Open Home Assistant web interface
Go to Settings → Developer Tools → Long-Lived Access Tokens
Click Create Token
Name it (e.g., "Thinkcentre Watchdog")
Copy the token and paste it in your .env file as HA_TOKEN

4. Configure Power Switch in Home Assistant

Ensure you have a switch entity in Home Assistant that controls the machine's power.
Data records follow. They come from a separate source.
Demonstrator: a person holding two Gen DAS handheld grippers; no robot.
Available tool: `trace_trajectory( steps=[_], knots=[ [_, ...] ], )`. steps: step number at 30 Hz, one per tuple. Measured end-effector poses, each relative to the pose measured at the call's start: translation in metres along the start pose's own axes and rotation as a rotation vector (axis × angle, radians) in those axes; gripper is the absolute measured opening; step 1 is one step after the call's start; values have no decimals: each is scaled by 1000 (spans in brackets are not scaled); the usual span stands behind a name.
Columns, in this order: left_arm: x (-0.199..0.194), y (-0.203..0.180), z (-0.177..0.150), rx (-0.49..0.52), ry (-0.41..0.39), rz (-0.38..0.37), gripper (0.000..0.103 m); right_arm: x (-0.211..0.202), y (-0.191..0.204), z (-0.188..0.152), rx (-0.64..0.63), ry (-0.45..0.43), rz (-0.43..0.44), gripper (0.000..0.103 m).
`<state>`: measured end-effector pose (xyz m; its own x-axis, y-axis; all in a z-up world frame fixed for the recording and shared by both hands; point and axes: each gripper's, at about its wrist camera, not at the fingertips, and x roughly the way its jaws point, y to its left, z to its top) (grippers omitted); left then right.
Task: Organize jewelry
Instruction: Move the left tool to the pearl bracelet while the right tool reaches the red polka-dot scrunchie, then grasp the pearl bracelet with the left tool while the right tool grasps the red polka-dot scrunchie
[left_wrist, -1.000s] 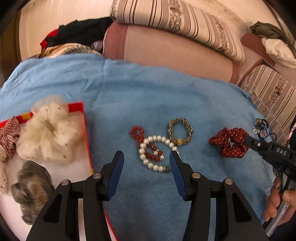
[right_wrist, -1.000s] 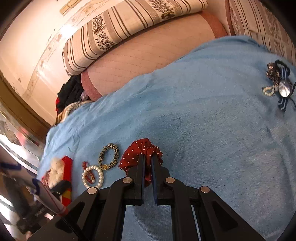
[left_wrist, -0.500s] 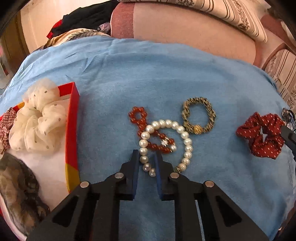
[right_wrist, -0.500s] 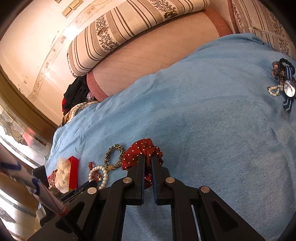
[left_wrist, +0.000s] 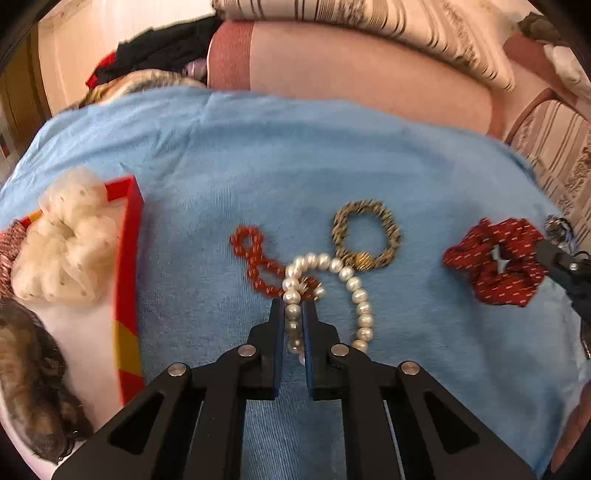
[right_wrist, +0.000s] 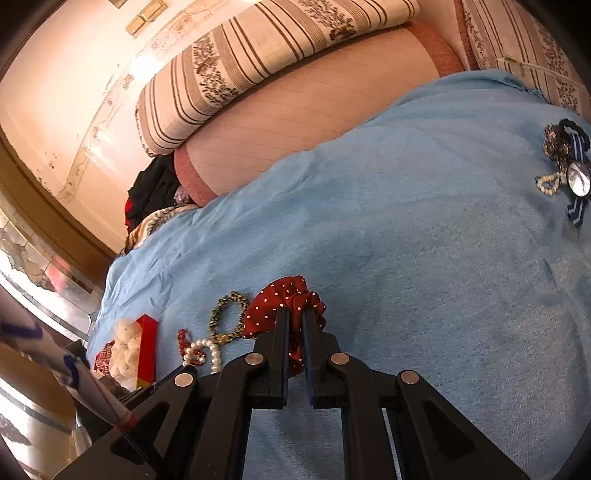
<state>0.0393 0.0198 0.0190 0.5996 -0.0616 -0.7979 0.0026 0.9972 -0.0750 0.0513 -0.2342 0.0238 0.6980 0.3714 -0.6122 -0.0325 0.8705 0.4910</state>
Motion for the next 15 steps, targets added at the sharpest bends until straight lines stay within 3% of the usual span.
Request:
trace_trajectory(
  steps=[9,15],
  knots=[
    [-46,-14,9,58,-188,-45,9,-26,25,0,-106,-108,37,7],
    [-51,-17,13,73,-226,-57,9,-31,32,1,-137,-124,45,7]
  ],
)
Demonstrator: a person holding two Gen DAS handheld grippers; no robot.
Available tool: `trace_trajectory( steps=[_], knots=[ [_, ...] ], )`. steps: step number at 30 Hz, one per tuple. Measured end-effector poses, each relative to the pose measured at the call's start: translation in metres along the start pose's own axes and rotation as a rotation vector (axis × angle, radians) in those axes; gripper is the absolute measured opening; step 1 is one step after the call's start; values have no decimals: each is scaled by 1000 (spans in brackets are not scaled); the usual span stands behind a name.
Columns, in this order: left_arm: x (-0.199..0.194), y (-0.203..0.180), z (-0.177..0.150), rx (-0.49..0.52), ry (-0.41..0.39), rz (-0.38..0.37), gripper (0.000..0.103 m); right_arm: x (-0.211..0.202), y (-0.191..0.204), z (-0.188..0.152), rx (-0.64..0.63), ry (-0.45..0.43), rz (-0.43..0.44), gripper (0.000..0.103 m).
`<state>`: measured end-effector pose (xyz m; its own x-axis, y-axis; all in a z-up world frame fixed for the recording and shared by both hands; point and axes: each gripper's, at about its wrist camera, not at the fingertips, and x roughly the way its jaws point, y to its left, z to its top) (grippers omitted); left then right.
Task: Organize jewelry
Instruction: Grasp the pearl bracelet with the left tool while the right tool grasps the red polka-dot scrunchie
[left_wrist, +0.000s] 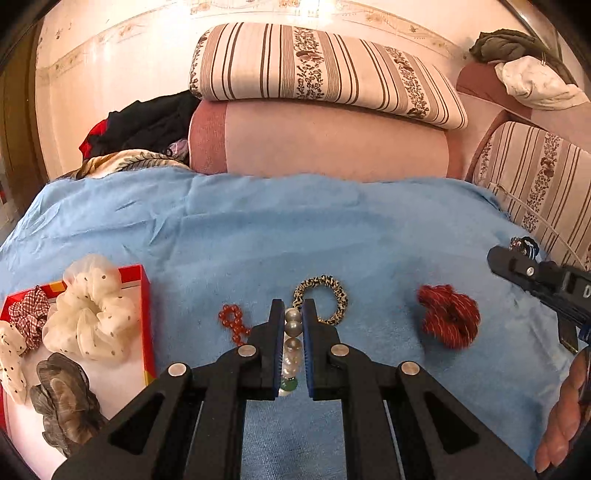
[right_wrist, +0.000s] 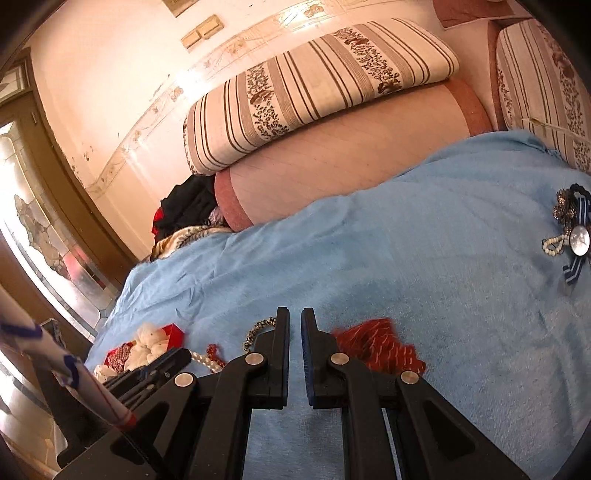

Common options:

Smart Outlet/Relay: If using a smart power outlet
IPMI/Redfish: For datacenter machines
Smart Plug: Like Tasmota, Zigbee, or Z-Wave devices

Configure the entity ID in your .env as HA_ENTITY (e.g., switch.thinkcentre_power)

5. Build and Run

Start the monitoring container:

docker compose up -d

The container will:

Build from the Dockerfile
Start with restart: unless-stopped policy
Mount logs to a named volume
Apply resource limits (0.1 CPU, 64MB memory)

6. View Logs

Monitor real-time logs:

docker compose logs -f thinkcenter-monitor

Or view persistent logs from the volume:

docker volume inspect thinkcenter_logs
# Look at the Mountpoint directory

7. Stop or Restart

Stop the container:

docker compose down

Restart the container:

docker compose restart thinkcenter-monitor

Deploying Multiple Instances

To monitor multiple machines:

For Machine 2:

Create a separate directory:

mkdir thinkcentre-watchdog-machine2
cd thinkcentre-watchdog-machine2

# Copy files
cp /path/to/original/* .

# Create unique .env
cp .env.example .env

# Edit .env for machine 2
nano .env
# Change: HA_ENTITY=switch.machine2_power
# Change: TARGET_URL to machine 2's service URL

Then run:

docker compose up -d

Using Namespace (Alternative)

Or manage from one directory with unique service names:

docker compose -f docker-compose.yml -f docker-compose.machine2.yml up -d

Configuration Variables

Variable	Default	Description
`TARGET_URL`	`http://localhost:8080`	Service URL to monitor
`HA_URL`	`http://homeassistant:8123`	Home Assistant base URL
`HA_TOKEN`	(required)	Home Assistant long-lived access token
`HA_ENTITY`	`switch.thinkcentre_power`	Home Assistant switch entity ID
`GRACE_PERIOD`	`300`	Seconds to wait before power-cycling (5 minutes)
`CHECK_INTERVAL`	`30`	Seconds between health checks

Troubleshooting

Container won't start

Check if HA_TOKEN is set:

docker compose config | grep HA_TOKEN

No logs appearing

Check the volume mount:

docker volume ls | grep thinkcenter_logs
docker volume inspect thinkcenter_logs

Power-cycle not triggering

Verify HA_TOKEN is valid (check Home Assistant logs)
Confirm HA_ENTITY exists in Home Assistant
Check network connectivity: docker compose exec thinkcenter-monitor curl -v http://homeassistant:8123

Service not responding correctly

Test the target URL directly:

docker compose exec thinkcenter-monitor curl -v http://your-service:8080

How It Works

Health Check: Every CHECK_INTERVAL seconds, HTTP response code is checked
Grace Period: First 502 error triggers a 5-minute window for recovery
Recovery Detection: If service returns non-502 during grace period, error resets
Power Cycle: After grace period expires with continued 502s, power cycle triggers:
- Send turn_off to HA switch entity
- Wait 10 seconds
- Send turn_on to HA switch entity
Logging: All events timestamped and logged to /var/log/thinkcenter_monitor.log

Resource Limits

CPU: 0.1 cores (limited to prevent resource hogging)
Memory: 64MB (minimal requirements for bash + curl)
Logging: JSON file driver, max 10MB per file, keeps 3 files (30MB total)

Debugging

Enable verbose output by checking logs with:

docker compose logs --tail 50 thinkcenter-monitor

To test the script locally (without Docker):

bash thinkcenter_monitor.sh

License

Monitoring solution for Thinkcentre machines.

Support

For issues or improvements, check the logs first and verify all environment variables are correctly set in your .env file.